- _Exercise_: Recreate the listing that follows line for line, without pictures.
-------- Data excerpt --------
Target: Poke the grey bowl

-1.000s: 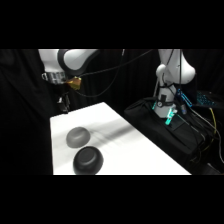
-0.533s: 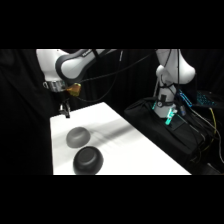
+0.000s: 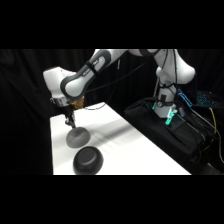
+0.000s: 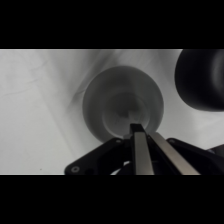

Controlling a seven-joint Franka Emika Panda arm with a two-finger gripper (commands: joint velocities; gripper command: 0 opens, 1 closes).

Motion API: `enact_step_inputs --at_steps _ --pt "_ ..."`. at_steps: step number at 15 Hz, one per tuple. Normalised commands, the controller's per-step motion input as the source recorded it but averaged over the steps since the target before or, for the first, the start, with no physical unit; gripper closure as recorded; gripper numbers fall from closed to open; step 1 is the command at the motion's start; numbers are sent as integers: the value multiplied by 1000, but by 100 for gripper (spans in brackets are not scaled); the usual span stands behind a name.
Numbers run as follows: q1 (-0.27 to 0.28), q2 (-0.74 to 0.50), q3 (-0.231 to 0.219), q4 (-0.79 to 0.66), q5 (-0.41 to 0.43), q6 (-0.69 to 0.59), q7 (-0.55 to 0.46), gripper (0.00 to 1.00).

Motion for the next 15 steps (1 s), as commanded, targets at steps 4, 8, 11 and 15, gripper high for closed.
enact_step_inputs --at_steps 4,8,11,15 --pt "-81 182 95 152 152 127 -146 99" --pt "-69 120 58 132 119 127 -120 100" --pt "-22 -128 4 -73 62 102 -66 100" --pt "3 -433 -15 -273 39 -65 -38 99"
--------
- _Solution to this exercise_:
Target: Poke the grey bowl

-1.000s: 
-0.533s: 
+0.000s: 
+0.000s: 

Controlling a seven-joint Franka Emika Panda arm with a two-finger gripper (commands: joint velocities; gripper command: 0 opens, 1 closes).

Motion API: `enact_step_inputs --at_steps _ --pt "_ ..."`. at_steps: step number at 15 Hz, one per tuple. Normalised commands, the controller's per-step motion input as the source recorded it but averaged over the steps since the target before or, for the first, the start, with no physical unit; gripper closure as recorded; gripper numbers fall from closed to open; step 1 is the command at the motion's start; numbers are sent as integers: the value multiplied by 1000, but by 100 for gripper (spans in brackets are not scaled); the usual span stands behind a name.
Numbers run as follows: q1 (-0.27 to 0.28), q2 (-0.74 to 0.50), q3 (-0.231 to 0.219), q4 (-0.79 to 0.66), q5 (-0.41 to 0.43), q6 (-0.69 to 0.59), q7 (-0.55 to 0.46), gripper (0.00 to 1.00).

Motion for the next 15 steps (1 s), as commanded, targets at steps 4, 8, 11 and 15, gripper high for closed.
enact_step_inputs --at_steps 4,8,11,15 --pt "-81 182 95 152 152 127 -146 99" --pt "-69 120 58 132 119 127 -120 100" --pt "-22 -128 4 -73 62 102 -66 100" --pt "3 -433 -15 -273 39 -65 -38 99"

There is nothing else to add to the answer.